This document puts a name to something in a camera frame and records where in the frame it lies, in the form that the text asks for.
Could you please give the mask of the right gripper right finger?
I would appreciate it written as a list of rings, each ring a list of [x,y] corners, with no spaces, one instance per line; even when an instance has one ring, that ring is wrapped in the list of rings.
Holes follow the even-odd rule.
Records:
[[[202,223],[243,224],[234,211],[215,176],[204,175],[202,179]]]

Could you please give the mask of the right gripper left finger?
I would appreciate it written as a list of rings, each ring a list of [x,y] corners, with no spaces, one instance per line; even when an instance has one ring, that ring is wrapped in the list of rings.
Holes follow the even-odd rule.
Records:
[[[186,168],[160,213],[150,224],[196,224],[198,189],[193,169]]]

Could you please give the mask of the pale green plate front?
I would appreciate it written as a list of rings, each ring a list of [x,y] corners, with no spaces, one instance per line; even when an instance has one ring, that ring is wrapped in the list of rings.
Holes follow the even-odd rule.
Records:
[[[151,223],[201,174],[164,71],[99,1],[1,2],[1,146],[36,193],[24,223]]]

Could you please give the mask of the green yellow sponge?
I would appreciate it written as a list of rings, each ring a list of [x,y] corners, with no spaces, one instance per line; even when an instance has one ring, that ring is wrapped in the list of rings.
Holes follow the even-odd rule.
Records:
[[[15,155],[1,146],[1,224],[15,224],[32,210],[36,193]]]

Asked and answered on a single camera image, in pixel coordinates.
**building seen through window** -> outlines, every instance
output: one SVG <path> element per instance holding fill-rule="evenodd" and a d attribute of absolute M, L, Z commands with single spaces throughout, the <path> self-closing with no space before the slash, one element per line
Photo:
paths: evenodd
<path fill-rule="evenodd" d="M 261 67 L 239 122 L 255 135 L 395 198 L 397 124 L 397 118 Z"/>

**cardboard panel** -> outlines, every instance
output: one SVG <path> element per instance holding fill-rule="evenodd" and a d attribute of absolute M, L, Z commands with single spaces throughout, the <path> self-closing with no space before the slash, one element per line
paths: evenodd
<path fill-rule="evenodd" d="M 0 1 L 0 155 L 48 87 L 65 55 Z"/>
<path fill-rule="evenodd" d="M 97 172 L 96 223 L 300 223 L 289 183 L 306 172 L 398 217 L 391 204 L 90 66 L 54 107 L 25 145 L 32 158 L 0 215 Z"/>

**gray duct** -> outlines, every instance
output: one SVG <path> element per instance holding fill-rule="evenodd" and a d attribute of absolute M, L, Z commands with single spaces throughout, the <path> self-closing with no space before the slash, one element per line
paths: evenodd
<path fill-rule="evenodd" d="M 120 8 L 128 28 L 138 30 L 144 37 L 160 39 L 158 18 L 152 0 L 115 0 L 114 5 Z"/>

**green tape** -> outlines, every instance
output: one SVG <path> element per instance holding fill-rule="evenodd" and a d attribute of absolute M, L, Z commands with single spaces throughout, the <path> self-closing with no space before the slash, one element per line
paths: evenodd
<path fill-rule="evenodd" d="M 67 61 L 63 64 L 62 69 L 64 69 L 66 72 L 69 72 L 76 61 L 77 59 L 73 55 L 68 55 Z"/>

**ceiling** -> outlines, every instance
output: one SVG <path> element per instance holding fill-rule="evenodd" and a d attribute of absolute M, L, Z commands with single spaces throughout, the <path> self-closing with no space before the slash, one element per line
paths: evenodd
• • • •
How to complete this task:
Using the listing above, locate the lines that hold "gripper" and copy each one.

Task output:
Could you please give the mask of the right gripper right finger?
Could you please give the mask of the right gripper left finger?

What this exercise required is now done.